### [What the exercise asks]
Reproduce only the lines of the material below that start at the line containing "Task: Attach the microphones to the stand" and stop at the line containing "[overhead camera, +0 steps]". Keep both end lines.

### [Data to examine]
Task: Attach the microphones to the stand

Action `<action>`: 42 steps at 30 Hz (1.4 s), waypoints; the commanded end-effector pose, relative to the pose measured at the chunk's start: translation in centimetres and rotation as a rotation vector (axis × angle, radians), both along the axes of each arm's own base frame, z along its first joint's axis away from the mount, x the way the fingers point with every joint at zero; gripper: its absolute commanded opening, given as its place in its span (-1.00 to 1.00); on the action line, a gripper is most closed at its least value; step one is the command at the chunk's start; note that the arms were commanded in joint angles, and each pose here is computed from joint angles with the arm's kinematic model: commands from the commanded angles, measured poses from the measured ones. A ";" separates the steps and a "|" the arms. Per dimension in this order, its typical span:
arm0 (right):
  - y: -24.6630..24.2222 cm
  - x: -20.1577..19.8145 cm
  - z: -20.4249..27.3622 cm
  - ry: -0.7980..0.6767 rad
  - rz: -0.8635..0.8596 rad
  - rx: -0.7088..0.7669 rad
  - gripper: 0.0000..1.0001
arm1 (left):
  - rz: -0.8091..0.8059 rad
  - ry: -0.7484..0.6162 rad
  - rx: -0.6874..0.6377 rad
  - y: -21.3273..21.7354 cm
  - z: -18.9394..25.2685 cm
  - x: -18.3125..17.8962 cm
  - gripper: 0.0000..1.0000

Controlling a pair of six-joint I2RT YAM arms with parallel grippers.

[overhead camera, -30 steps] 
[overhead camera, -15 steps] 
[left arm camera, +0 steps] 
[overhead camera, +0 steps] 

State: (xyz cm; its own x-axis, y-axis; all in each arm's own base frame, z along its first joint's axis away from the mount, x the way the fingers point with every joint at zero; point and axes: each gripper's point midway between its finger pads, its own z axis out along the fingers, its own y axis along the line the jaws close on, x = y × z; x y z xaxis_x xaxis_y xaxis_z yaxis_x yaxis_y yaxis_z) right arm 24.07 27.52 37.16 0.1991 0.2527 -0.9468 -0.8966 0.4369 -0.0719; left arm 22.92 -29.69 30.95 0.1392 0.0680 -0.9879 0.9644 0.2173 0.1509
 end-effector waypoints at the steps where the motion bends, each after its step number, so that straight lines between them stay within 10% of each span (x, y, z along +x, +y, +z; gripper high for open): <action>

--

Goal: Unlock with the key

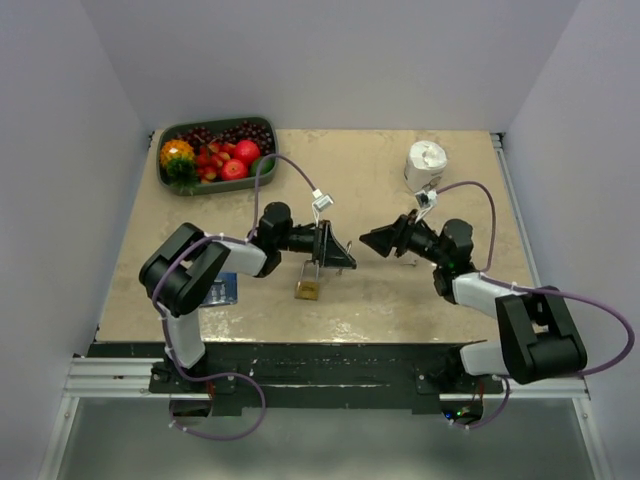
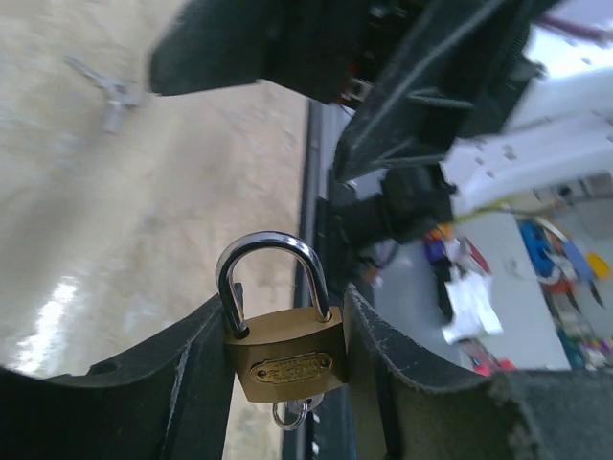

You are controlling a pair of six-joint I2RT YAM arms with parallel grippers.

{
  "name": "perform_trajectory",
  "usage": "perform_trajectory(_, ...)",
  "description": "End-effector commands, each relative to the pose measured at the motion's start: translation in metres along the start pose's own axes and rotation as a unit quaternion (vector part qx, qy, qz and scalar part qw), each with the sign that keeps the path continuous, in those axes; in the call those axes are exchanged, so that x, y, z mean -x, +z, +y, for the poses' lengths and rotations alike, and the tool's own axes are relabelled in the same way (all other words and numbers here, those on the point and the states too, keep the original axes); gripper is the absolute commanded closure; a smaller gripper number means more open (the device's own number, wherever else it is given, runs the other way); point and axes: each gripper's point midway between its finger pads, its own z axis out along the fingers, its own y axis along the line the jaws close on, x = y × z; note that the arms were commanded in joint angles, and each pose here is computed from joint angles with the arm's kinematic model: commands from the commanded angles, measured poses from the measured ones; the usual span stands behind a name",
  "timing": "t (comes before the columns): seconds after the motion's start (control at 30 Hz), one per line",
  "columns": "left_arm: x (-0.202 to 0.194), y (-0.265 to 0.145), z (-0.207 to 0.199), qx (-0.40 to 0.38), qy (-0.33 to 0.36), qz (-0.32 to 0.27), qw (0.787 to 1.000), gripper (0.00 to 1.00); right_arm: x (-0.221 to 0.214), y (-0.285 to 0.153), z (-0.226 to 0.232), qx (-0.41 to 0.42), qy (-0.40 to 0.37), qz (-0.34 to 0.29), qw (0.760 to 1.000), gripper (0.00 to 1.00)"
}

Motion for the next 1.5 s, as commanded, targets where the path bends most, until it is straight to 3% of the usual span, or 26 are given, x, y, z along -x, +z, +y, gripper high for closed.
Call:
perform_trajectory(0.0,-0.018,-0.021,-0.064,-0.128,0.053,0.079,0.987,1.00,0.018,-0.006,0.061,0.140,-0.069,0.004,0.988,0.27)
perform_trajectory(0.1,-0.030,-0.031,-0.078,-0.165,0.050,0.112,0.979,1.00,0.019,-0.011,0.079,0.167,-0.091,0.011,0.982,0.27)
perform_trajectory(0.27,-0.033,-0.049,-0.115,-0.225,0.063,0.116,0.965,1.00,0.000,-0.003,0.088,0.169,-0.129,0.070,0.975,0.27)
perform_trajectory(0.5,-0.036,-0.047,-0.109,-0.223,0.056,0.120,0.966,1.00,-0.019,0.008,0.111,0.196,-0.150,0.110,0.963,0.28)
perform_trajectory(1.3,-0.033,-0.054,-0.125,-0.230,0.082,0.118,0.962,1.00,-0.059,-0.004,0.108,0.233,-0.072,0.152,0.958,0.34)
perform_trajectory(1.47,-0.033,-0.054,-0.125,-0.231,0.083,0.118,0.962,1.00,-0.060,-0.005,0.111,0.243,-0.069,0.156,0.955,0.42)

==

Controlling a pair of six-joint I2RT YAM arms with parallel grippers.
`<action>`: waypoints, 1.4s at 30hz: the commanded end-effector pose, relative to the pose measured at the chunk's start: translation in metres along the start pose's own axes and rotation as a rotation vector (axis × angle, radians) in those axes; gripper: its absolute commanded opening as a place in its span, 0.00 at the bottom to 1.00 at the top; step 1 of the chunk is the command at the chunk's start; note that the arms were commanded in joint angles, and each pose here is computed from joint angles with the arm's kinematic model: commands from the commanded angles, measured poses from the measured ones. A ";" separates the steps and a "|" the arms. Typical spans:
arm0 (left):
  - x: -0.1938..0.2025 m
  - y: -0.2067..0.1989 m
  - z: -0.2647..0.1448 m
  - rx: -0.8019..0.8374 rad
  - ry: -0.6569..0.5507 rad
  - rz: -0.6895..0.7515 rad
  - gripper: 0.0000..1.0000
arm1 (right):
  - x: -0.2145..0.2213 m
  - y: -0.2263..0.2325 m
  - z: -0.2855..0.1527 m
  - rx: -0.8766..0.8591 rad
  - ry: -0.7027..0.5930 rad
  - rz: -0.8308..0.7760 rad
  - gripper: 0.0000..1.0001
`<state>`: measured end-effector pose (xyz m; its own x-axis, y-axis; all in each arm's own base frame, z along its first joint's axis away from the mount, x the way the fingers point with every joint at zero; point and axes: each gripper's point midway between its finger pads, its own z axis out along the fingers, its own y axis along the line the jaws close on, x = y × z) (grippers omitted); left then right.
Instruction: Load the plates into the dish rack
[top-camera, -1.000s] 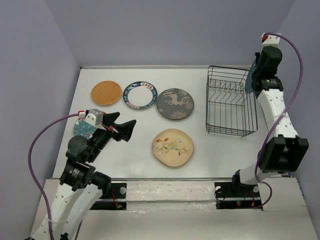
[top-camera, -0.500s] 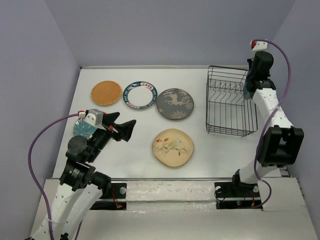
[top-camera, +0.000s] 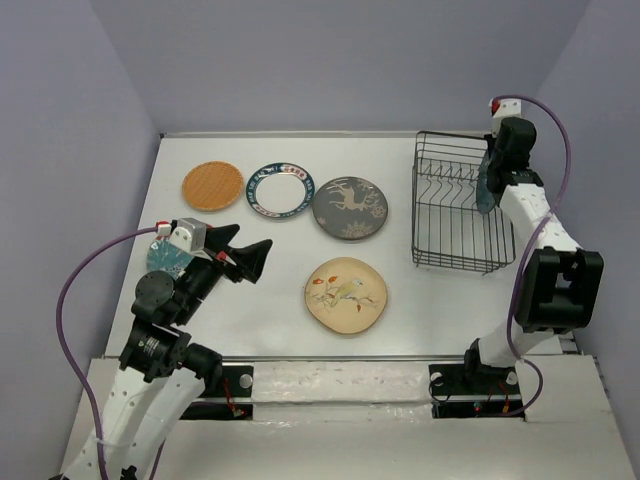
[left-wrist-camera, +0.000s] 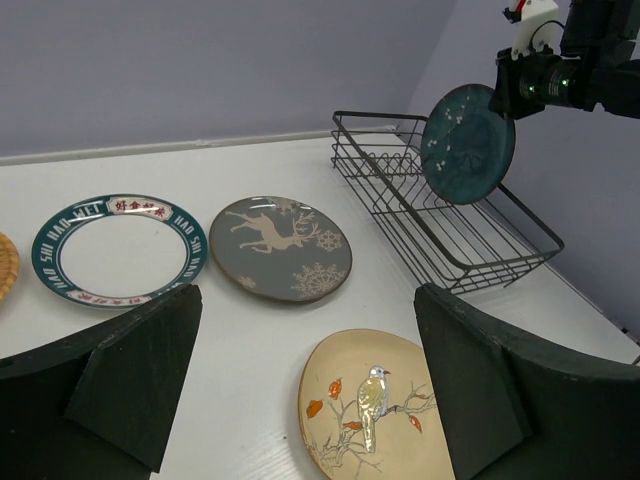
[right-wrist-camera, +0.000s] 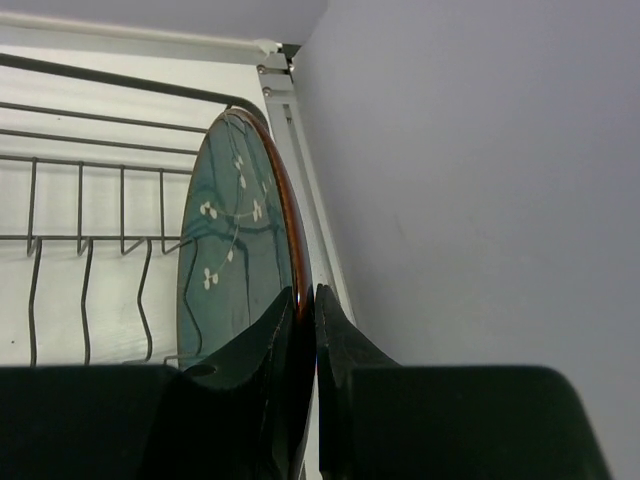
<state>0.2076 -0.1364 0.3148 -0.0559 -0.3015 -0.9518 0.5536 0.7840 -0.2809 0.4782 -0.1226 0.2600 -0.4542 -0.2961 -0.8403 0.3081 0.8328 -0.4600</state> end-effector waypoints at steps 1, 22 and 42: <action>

### [Response below]
Task: Attach the microphones to the stand

Action `<action>`: 42 steps at 30 Hz (1.4 s), waypoints; the commanded end-effector pose, relative to the pose measured at the chunk's start: translation in centimetres and rotation as a rotation vector (axis × angle, radians), both along the axes of each arm's own base frame, z along its first joint's axis away from the mount, x the way the fingers point with every joint at zero; gripper: its absolute commanded opening, given as its place in its span (-1.00 to 1.00); on the action line, a gripper is most closed at its least value; step one is the command at the chunk's start; note that the arms were commanded in joint angles, and each pose here is computed from joint angles with the arm's kinematic model: commands from the commanded angles, measured poses from the measured ones. A ";" separates the steps and a "|" the arms. Per dimension in this order, its typical span:
arm0 (right):
  - y: -24.6630..24.2222 cm
  - x: -20.1577..19.8145 cm
  - z: -20.4249..27.3622 cm
  - ry: -0.7980..0.6767 rad
  - rz: -0.8635..0.8596 rad
  - rx: -0.7088..0.7669 rad
  - gripper: 0.0000..1.0001
arm1 (left):
  - rz: -0.8091..0.8059 rad
  - ry: -0.7484..0.6162 rad
  - rx: -0.6874..0.6377 rad
  - y: -21.3273..21.7354 cm
  - z: -18.9394..25.2685 cm
  - x: -18.3125..17.8962 cm
  - gripper: 0.0000..1.0000

Controlling a pair of six-joint I2RT YAM arms with parallel grippers.

[overhead camera, -30 steps] 
[overhead camera, -15 steps] 
[left arm camera, +0 steps] 
[overhead camera, +0 steps] 

Work on the answer has been completed.